** PROVIDED DATA follows **
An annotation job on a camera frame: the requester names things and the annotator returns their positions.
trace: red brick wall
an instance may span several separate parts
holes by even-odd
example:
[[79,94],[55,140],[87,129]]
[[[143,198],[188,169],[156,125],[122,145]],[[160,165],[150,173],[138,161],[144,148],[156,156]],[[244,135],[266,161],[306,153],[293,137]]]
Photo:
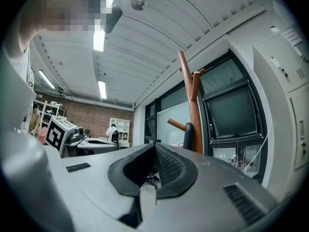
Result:
[[41,101],[48,103],[55,101],[63,104],[63,107],[66,108],[65,117],[67,120],[84,130],[89,129],[93,138],[106,137],[105,133],[111,118],[130,120],[129,143],[132,146],[134,112],[70,101],[47,94],[43,94]]

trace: cable
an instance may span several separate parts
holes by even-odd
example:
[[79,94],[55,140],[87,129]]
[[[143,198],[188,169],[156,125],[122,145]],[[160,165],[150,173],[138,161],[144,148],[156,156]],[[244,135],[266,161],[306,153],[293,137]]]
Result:
[[272,121],[271,121],[270,126],[269,126],[269,128],[268,128],[266,138],[265,138],[264,142],[262,143],[260,149],[258,150],[258,152],[256,153],[256,155],[253,157],[253,159],[250,161],[250,163],[247,165],[247,167],[245,167],[245,169],[242,171],[242,173],[243,173],[243,172],[245,172],[245,174],[247,173],[247,168],[248,168],[248,167],[250,166],[250,164],[254,161],[254,159],[256,158],[256,156],[260,153],[262,147],[264,146],[264,143],[265,143],[266,140],[267,140],[267,137],[268,137],[268,134],[269,134],[269,132],[270,132],[271,127],[272,127]]

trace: wooden coat rack
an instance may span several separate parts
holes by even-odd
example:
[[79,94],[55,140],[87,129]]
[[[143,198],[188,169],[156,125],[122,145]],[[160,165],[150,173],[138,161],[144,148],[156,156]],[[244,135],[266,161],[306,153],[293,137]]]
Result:
[[[194,72],[191,76],[183,51],[178,52],[178,60],[180,63],[180,71],[183,73],[185,90],[189,101],[190,120],[194,128],[193,151],[203,154],[202,128],[197,104],[197,94],[200,75],[205,72],[205,69],[202,69],[199,72]],[[185,131],[185,126],[173,119],[169,119],[168,123],[182,131]]]

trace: white corrugated ceiling
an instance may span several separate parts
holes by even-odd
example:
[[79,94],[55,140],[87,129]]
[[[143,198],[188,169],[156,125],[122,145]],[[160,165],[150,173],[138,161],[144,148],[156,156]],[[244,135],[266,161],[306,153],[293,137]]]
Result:
[[[255,0],[148,0],[136,11],[132,0],[114,0],[123,16],[107,35],[104,52],[93,51],[90,33],[44,32],[31,43],[35,89],[52,92],[38,75],[44,70],[68,96],[132,106],[176,61],[177,51],[192,47],[205,34]],[[106,82],[107,100],[97,81]]]

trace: person
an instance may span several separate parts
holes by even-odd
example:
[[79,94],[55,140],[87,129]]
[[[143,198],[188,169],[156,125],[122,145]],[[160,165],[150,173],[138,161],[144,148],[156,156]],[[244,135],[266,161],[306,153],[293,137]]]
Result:
[[35,135],[41,122],[41,114],[38,110],[38,105],[35,103],[32,107],[32,115],[29,124],[28,132]]
[[108,141],[112,141],[112,135],[114,134],[115,131],[118,131],[119,130],[116,128],[116,125],[115,124],[112,124],[111,127],[109,127],[106,131],[106,136],[108,136]]
[[[0,61],[4,63],[4,67],[0,70],[0,76],[2,76],[1,82],[3,80],[5,81],[5,76],[15,77],[12,70],[8,70],[8,68],[13,67],[30,89],[33,89],[34,82],[30,67],[29,52],[29,44],[33,37],[45,30],[95,31],[95,25],[98,26],[98,24],[101,29],[104,29],[107,25],[103,25],[104,17],[101,14],[101,8],[104,7],[105,1],[106,0],[28,0],[18,13],[1,45]],[[114,20],[115,23],[119,20],[118,16],[119,13]],[[7,90],[11,88],[8,87],[10,85],[8,83],[2,85],[2,88]],[[23,90],[25,94],[32,97],[32,94],[30,94],[28,90]],[[27,108],[21,109],[23,114],[18,118],[20,123],[22,123],[26,116],[26,127],[29,125],[29,118],[31,118],[32,111],[32,102],[28,101],[27,103],[28,104],[24,104]]]

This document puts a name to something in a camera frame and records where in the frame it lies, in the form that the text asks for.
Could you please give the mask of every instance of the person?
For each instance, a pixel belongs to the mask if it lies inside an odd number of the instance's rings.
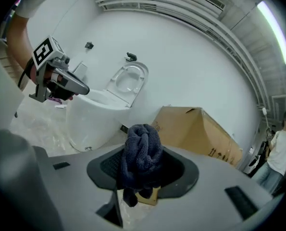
** End of PROVIDED DATA **
● DIRECTIONS FOR THIS TASK
Repeat every line above exactly, but omit all images.

● TASK OUTPUT
An annotation job on a camera frame: the requester names things and the annotator returns their positions.
trace: red brick wall
an instance may span several separate parts
holes by even-odd
example:
[[79,94],[55,140],[87,129]]
[[[143,198],[188,169],[156,125],[122,145]],[[160,165],[150,173],[138,161],[144,148],[156,156]],[[244,135],[266,161],[306,153],[293,137]]]
Photo:
Result:
[[41,101],[48,103],[55,101],[63,104],[63,107],[66,108],[65,117],[67,120],[84,130],[89,129],[93,138],[106,137],[105,133],[111,118],[130,120],[129,143],[132,146],[134,112],[70,101],[47,94],[43,94]]

trace: cable
an instance may span several separate parts
holes by even-odd
example:
[[79,94],[55,140],[87,129]]
[[[143,198],[188,169],[156,125],[122,145]],[[160,165],[150,173],[138,161],[144,148],[156,156]],[[244,135],[266,161],[306,153],[293,137]]]
Result:
[[272,121],[271,121],[270,126],[269,126],[269,128],[268,128],[266,138],[265,138],[264,142],[262,143],[260,149],[258,150],[258,152],[256,153],[256,155],[253,157],[253,159],[250,161],[250,163],[247,165],[247,167],[245,167],[245,169],[242,171],[242,173],[243,173],[243,172],[245,172],[245,174],[247,173],[247,168],[248,168],[248,167],[250,166],[250,164],[254,161],[254,159],[256,158],[256,156],[260,153],[262,147],[264,146],[264,143],[265,143],[266,140],[267,140],[267,137],[268,137],[268,134],[269,134],[269,132],[270,132],[271,127],[272,127]]

trace: wooden coat rack
an instance may span several separate parts
holes by even-odd
example:
[[79,94],[55,140],[87,129]]
[[[143,198],[188,169],[156,125],[122,145]],[[160,165],[150,173],[138,161],[144,148],[156,156]],[[244,135],[266,161],[306,153],[293,137]]]
Result:
[[[194,72],[191,76],[183,51],[178,52],[178,60],[180,63],[180,71],[183,73],[185,90],[189,101],[190,120],[194,128],[193,151],[203,154],[202,128],[197,104],[197,94],[200,75],[205,72],[205,69],[202,69],[199,72]],[[185,131],[185,126],[173,119],[169,119],[168,123],[182,131]]]

trace: white corrugated ceiling
an instance may span several separate parts
holes by even-odd
example:
[[79,94],[55,140],[87,129]]
[[[143,198],[188,169],[156,125],[122,145]],[[160,165],[150,173],[138,161],[144,148],[156,156]],[[244,135],[266,161],[306,153],[293,137]]]
Result:
[[[255,0],[148,0],[136,11],[132,0],[114,0],[123,16],[107,35],[104,52],[93,51],[90,33],[44,32],[31,43],[35,89],[52,92],[38,75],[44,70],[68,96],[132,106],[176,61],[177,51],[192,47],[205,34]],[[106,82],[107,100],[97,81]]]

trace: person
an instance may span several separate parts
holes by even-odd
example:
[[79,94],[55,140],[87,129]]
[[[143,198],[188,169],[156,125],[122,145]],[[160,165],[150,173],[138,161],[144,148],[156,156]],[[244,135],[266,161],[306,153],[293,137]]]
Result:
[[35,135],[41,122],[41,114],[38,110],[38,105],[35,103],[32,107],[32,115],[29,124],[28,132]]
[[108,141],[112,141],[112,135],[114,134],[115,131],[118,131],[119,130],[116,128],[116,125],[115,124],[112,124],[111,127],[109,127],[106,131],[106,136],[108,136]]
[[[0,61],[4,63],[4,67],[0,70],[0,76],[2,76],[1,82],[3,80],[5,81],[5,76],[15,77],[12,70],[8,70],[8,68],[13,67],[30,89],[33,89],[34,82],[30,67],[29,52],[29,44],[33,37],[45,30],[95,31],[95,25],[98,26],[98,24],[101,29],[104,29],[107,25],[103,25],[104,17],[101,14],[101,8],[104,7],[105,1],[106,0],[28,0],[18,13],[1,45]],[[114,20],[115,23],[119,20],[118,16],[119,13]],[[7,90],[11,88],[8,87],[10,85],[8,83],[2,85],[2,88]],[[23,90],[25,94],[32,97],[32,94],[30,94],[28,90]],[[27,108],[21,109],[23,114],[18,118],[20,123],[22,123],[26,116],[26,127],[29,125],[29,118],[31,118],[32,111],[32,102],[28,101],[27,103],[28,104],[24,104]]]

This document puts a name to something in a camera frame and records where in the frame it lies, in the form that the text asks for.
Could you please give the mask of every instance of the person?
For each instance, a pixel belongs to the mask if it lies inside an odd number of the instance's rings.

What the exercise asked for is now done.